__Material shown__
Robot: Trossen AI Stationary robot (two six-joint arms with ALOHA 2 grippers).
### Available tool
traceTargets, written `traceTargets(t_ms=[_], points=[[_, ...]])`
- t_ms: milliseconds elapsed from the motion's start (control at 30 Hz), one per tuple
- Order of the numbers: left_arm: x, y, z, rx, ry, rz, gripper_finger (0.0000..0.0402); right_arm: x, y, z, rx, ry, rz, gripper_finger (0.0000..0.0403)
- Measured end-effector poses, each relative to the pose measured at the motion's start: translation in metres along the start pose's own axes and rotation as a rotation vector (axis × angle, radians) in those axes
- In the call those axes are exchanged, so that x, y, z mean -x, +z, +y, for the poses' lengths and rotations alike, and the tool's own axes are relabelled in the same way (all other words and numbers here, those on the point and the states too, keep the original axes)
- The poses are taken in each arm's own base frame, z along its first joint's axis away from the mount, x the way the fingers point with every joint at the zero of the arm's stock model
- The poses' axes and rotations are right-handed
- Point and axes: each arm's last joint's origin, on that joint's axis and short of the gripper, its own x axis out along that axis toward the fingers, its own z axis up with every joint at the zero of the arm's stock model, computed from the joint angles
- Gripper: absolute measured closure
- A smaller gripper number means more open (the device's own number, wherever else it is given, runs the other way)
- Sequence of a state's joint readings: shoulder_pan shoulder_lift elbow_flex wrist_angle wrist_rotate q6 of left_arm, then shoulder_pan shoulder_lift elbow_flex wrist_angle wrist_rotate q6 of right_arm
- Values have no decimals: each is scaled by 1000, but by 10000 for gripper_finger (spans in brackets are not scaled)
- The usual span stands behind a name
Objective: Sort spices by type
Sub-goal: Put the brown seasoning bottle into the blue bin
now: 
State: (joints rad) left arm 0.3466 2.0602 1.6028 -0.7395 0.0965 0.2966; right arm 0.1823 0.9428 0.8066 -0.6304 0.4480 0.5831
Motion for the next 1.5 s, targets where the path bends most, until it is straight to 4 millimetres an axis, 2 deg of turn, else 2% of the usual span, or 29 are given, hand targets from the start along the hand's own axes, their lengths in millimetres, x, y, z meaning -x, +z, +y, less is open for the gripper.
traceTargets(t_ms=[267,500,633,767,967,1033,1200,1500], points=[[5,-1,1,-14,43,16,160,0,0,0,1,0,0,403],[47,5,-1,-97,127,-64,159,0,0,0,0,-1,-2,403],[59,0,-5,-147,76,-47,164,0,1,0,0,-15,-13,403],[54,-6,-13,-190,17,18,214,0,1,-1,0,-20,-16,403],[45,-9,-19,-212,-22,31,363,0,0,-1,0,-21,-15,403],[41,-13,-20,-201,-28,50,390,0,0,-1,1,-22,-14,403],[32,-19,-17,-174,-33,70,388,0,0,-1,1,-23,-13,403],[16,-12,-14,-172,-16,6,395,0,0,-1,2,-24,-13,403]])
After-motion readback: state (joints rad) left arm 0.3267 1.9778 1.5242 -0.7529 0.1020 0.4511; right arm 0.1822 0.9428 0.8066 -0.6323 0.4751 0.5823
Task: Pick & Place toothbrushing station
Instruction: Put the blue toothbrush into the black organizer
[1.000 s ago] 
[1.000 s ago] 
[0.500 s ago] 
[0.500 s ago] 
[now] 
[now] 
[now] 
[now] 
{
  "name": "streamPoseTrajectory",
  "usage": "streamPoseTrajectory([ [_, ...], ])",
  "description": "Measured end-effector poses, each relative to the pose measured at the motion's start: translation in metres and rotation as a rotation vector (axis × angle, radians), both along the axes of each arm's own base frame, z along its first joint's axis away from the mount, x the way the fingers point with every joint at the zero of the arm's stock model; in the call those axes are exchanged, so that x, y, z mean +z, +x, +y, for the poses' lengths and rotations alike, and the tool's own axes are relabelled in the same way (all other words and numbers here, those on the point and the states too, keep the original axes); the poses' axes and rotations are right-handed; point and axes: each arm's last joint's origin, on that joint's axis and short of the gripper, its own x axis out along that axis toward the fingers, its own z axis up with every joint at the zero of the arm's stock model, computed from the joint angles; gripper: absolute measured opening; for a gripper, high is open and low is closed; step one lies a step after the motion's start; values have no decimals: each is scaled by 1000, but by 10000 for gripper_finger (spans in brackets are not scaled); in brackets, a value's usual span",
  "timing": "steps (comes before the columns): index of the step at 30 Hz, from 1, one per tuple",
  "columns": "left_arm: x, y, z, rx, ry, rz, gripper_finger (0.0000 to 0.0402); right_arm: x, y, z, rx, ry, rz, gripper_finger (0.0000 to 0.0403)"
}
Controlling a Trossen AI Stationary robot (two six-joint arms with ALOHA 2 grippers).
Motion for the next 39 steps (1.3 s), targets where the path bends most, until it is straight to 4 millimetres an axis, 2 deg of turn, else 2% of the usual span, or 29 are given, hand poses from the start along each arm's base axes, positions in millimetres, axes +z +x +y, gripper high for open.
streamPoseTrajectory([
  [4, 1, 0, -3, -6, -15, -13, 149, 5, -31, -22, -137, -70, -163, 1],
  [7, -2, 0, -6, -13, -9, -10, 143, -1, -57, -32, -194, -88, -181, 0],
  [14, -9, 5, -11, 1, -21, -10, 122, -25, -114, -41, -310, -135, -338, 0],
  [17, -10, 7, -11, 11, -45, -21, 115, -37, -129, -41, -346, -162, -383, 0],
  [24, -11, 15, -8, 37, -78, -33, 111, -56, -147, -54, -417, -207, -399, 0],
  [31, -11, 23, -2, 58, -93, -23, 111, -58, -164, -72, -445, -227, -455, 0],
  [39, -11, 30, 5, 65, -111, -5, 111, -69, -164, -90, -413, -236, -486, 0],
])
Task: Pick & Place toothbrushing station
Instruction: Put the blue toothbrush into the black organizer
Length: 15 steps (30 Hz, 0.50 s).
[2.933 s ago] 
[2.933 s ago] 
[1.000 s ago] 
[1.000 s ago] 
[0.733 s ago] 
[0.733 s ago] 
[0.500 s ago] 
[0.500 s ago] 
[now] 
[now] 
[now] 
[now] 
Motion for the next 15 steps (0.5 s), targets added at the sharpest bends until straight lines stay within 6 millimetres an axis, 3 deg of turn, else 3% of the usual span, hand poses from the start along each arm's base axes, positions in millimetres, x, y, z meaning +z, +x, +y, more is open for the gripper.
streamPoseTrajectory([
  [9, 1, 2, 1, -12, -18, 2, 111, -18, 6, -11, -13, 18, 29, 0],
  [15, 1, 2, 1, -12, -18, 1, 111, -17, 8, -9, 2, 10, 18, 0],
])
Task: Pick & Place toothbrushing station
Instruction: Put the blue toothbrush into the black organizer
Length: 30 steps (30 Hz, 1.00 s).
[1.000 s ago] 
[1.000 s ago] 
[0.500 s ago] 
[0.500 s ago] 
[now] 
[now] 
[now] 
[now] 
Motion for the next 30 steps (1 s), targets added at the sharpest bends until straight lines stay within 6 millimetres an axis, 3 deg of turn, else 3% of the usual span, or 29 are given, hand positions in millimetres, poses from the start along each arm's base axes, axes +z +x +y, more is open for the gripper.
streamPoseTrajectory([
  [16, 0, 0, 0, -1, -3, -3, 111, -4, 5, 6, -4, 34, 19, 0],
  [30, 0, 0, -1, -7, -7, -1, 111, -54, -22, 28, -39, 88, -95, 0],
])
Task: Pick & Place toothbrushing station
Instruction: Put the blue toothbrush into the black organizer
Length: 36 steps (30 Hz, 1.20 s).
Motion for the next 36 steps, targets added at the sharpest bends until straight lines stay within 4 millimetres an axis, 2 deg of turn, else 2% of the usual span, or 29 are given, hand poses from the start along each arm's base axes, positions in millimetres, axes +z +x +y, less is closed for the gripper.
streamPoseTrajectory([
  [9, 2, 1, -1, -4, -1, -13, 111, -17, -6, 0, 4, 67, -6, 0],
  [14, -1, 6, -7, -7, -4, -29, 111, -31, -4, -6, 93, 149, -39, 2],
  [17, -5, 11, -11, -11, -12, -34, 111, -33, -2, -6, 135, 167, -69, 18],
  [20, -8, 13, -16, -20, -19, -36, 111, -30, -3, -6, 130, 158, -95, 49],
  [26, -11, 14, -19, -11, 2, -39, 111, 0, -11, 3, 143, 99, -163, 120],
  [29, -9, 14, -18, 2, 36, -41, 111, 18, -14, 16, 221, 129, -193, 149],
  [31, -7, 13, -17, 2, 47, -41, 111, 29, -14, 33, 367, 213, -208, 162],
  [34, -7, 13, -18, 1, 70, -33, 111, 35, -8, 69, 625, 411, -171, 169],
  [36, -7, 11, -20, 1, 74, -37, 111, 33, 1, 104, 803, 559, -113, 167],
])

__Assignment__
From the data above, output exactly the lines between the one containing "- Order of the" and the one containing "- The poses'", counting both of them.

__Finished exercise__
- Order of the numbers: left_arm: x, y, z, rx, ry, rz, gripper_finger (0.0000..0.0402); right_arm: x, y, z, rx, ry, rz, gripper_finger (0.0000..0.0403)
- Measured end-effector poses, each relative to the pose measured at the motion's start: translation in metres along the start pose's own axes and rotation as a rotation vector (axis × angle, radians) in those axes
- In the call those axes are exchanged, so that x, y, z mean -x, +z, +y, for the poses' lengths and rotations alike, and the tool's own axes are relabelled in the same way (all other words and numbers here, those on the point and the states too, keep the original axes)
- The poses are taken in each arm's own base frame, z along its first joint's axis away from the mount, x the way the fingers point with every joint at the zero of the arm's stock model
- The poses' axes and rotations are right-handed

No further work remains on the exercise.